Raja Bandit Pasir yang Mengamuk berkomentar.
“Hei, menurut kalian apakah Guru kita bisa menelan sebuah bintang?”
Tiba-tiba, Raja Bandit Iblis Api teringat sesuatu dan bertanya.
Dua orang lainnya terkejut mendengar hal itu.
“Jangan bercanda. Meskipun Master bisa melahap Planet Kategori Sembilan, bintang-bintang berada di level yang sama sekali berbeda dibandingkan dengan mereka.”
Seberapa mengerikan energi yang terkandung di dalam sebuah bintang?
Itu berada pada tingkatan yang sama sekali berbeda dibandingkan dengan planet. Itu karena bintang mampu mendukung keberadaan peradaban di seluruh galaksi.

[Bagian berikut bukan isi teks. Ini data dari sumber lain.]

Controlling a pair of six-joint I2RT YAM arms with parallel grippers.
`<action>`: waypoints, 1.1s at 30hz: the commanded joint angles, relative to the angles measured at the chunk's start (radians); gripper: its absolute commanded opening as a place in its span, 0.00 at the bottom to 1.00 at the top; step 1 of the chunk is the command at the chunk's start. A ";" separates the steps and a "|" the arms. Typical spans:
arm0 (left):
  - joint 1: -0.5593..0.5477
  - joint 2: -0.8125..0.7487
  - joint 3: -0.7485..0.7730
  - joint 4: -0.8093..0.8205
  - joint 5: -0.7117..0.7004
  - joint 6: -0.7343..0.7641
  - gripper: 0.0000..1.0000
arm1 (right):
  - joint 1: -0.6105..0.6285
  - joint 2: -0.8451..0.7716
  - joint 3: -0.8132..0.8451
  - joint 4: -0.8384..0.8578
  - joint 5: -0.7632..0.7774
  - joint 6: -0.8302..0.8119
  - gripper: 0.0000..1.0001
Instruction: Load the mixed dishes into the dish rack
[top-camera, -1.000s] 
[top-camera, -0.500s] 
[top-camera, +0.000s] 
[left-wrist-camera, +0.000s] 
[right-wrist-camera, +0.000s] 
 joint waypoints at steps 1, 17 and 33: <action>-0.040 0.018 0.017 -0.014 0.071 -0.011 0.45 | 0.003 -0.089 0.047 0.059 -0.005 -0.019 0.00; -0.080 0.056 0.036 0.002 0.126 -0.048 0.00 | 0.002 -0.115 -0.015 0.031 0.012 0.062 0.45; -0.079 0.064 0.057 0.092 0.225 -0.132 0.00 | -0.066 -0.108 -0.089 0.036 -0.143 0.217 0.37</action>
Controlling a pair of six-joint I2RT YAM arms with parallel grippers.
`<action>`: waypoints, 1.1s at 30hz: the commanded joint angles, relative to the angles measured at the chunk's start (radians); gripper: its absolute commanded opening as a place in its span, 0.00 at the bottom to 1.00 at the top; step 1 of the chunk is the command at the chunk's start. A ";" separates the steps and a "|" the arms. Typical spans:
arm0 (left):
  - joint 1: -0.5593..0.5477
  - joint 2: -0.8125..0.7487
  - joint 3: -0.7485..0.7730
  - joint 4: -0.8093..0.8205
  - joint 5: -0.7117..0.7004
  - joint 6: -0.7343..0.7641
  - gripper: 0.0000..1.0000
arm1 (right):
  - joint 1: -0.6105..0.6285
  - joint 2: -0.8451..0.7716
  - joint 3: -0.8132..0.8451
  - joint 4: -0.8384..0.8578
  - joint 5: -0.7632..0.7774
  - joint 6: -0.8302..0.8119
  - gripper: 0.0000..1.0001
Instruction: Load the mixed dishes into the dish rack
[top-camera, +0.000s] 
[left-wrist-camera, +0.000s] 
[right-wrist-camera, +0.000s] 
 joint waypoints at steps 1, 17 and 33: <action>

Energi yang terkandung di dalamnya sungguh tak terbayangkan.
Sebagai contoh, bahkan makhluk seperti Pseudo Immortal pun akan mati di hadapan kekuatan sebuah bintang.
Mungkin hanya para Immortal yang mampu menahan serangan yang mengandung kekuatan seluruh bintang.
Saat mereka sedang mengobrol, bola cahaya raksasa yang mengambang di angkasa mulai bergetar.
Ledakan besar segera terdengar tak lama kemudian.
Itu adalah suara… detak jantung yang kuat!
Setelah suara detak jantung, gelombang suara yang mengerikan muncul, memaksa para Raja Bandit mundur tanpa terkendali.
“Detak jantung yang sangat menakutkan.”
“Hanya suara detak jantung saja sudah cukup untuk membuat kami mundur. Seberapa kuatkah tubuh fisik Guru kita sekarang?”
“Bisakah seseorang melatih tubuhnya hingga mencapai level seperti ini?!”
“Ini terlalu berlebihan.”
Mereka terkejut dan tak percaya.
Sementara itu, bola cahaya itu menyusut dengan cepat karena energinya sepenuhnya diserap oleh Chu Kuangren dengan cepat.
Saat itu, dia sedang duduk bersila di ruang kosong. Pusaran cahaya bintang dan pola Taois terlihat mengelilinginya secara misterius.
Tiba-tiba, bercak-bercak cahaya putih terpancar dari pori-pori di seluruh tubuhnya, berkumpul dan membentuk gumpalan kabut putih.
Gumpalan kabut itu sangat menakutkan para Dewa Taois Surgawi.
“Benda ini… Rasanya seperti… energi sumber!”
Sang Master Menara Darah Hitam tersentak.